Eastbourne,  Taita, Stokes Valley and Wainuomata have truck loads every year....not just 1

Sent from my SM-G960F using Tapatalk

----------


## Micky Duck

and the problem is?????? heck the stag with nice high wooden fence behind him just begging for a broadhead in chest..... cant keep them out of garden my arse...never heard of a fence??? so how did deer get shot in back yard without FAL revocation?????

----------


## GWH

> and the problem is?????? heck the stag with nice high wooden fence behind him just begging for a broadhead in chest..... cant keep them out of garden my arse...never heard of a fence??? so how did deer get shot in back yard without FAL revocation?????


A cop shot it,  or shot by someone tasked by the cops.

----------


## 308

The answer is, get a DeLisle Carbine

My back yard



Some of the local herd are big in the body, i hear that there was a farm of sambar that escaped and interbred but that's just a rumour

----------


## G.I_Joel

That 1080 doing a Great job huh. When people complain about 1080 killing all the deer just send them that link. Both Wainui and Eastbourne get 1080’d but numbers are out of control

----------


## Sako851

Love to see it.

----------


## Martin358

I lived in wainui for years and used to hunt the hill between wainui and eastbourne, you could get a day permit. Plenty there

----------


## caberslash

> That 1080 doing a Great job huh. When people complain about 1080 killing all the deer just send them that link. Both Wainui and Eastbourne get 1080’d but numbers are out of control


Wonder if the deer are beginning to learn to avoid 1080 or somehow start metabolising it?

The poisonous compound is supposedly naturally occurring in the flora of some parts of Western Australia.

----------


## Allgood

Just an observation............but I am picking the press will now pick up any reports of 'dangerous evil' deer in suburban areas and splash them across the media to create a ground swell of opinion in the public, which will lead to the Govt and Doc increasing their 'search and destroy' efforts. Similar to the way public opinion was manipulated against firearms.
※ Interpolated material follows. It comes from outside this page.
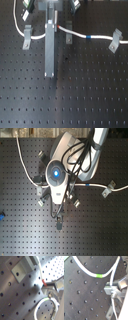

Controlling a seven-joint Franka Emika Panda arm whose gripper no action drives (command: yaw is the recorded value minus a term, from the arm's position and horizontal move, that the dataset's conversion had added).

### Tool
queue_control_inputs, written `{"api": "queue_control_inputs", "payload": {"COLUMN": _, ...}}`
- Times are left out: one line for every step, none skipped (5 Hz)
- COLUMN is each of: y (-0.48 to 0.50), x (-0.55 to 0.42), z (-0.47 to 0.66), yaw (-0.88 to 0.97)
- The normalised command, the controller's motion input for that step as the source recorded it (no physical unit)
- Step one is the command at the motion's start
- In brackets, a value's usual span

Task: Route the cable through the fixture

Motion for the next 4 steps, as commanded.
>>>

There will be tales of 'snowflakes' fearing for their lives as wild eyed deer move into the suburbs bent on attacking humans for food......Counsellors will take special courses to help those who encounter deer to assist them to deal with PTSD........ Deer netting will be in short supply as homeowners 'deer proof' their property to keep the hordes out..... 'Stag' parties will have to be renamed cos of the stress and connotations the term will engender and instead will be referred to as 'Non Gender Specific Prenuptial celebrations.........Neighbourhood watch will now focus on deer sightings instead of suspicious behaviour so they can ring the Cervid hotline which will despatch an extermination team ( who's response time will make the Police look like they walked to any emergency callouts) .........There will be scripted reality tv shows with names like 'Suburban Survivor' and 'Naked and Afraid in NaeNae'......The Govt will introduce more draconian legislation under urgency using the slogan 'Lets Make NZ Safer' and refer to the 'Team of Five Million'........ Eugenie Sage will write a book entitled 'I Did Warn You' and give updates on television daily at midday accompanied by the Prime Minister of Hugs......The words Deer, Stag, Buck, Doe, Hind, Fawn, and Rut etc will be censored and removed from usage......Disney studios will be forced to remove the movie 'Bambi' and Bambi Books from circulation and the movie 'The Deer Hunter' will be renamed 'Three Guys Go Camping' with all scenes containing firearms and deer being censored out of it.......and so on......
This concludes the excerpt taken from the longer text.